● **WHAT IS BEING ASKED**:
Look through the material below. Copy every line with the string "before" in it.
>>>
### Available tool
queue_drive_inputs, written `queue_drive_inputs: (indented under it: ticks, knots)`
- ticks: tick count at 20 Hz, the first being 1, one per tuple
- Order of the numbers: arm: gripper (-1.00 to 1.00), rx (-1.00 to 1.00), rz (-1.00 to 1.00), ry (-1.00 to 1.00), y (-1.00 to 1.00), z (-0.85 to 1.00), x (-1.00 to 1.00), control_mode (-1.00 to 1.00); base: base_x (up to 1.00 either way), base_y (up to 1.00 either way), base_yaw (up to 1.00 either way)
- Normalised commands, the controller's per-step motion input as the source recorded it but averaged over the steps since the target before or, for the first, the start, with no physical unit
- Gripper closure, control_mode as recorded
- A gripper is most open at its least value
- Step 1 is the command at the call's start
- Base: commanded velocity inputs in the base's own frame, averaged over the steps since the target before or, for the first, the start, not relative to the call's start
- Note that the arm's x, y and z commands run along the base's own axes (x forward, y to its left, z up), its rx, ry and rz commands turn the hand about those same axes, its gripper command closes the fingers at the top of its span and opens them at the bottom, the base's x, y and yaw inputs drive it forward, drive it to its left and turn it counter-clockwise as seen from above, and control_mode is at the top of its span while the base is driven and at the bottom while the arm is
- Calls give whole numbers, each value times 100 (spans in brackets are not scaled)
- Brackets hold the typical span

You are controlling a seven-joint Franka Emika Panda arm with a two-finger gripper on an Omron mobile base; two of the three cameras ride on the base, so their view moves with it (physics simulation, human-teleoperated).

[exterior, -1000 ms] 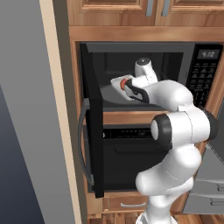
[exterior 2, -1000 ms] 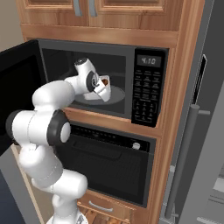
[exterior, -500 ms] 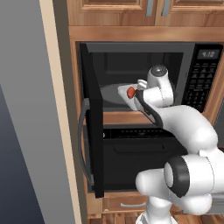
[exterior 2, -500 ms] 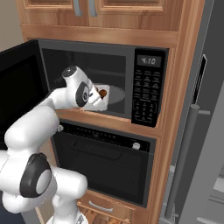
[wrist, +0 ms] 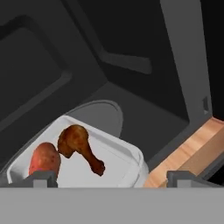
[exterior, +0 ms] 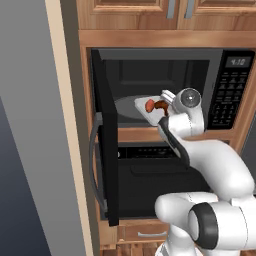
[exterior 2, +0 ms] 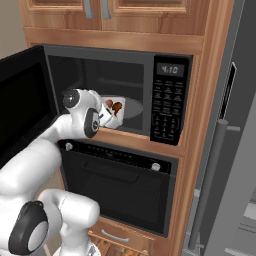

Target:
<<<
● **WORKED SOLUTION**:
- Normalised commands, the controller's per-step motion input as the source recorded it but averaged over the steps since the target before or, for the first, the start, with no physical unit
- Base: commanded velocity inputs in the base's own frame, averaged over the steps since the target before or, for the first, the start, not relative to the call's start

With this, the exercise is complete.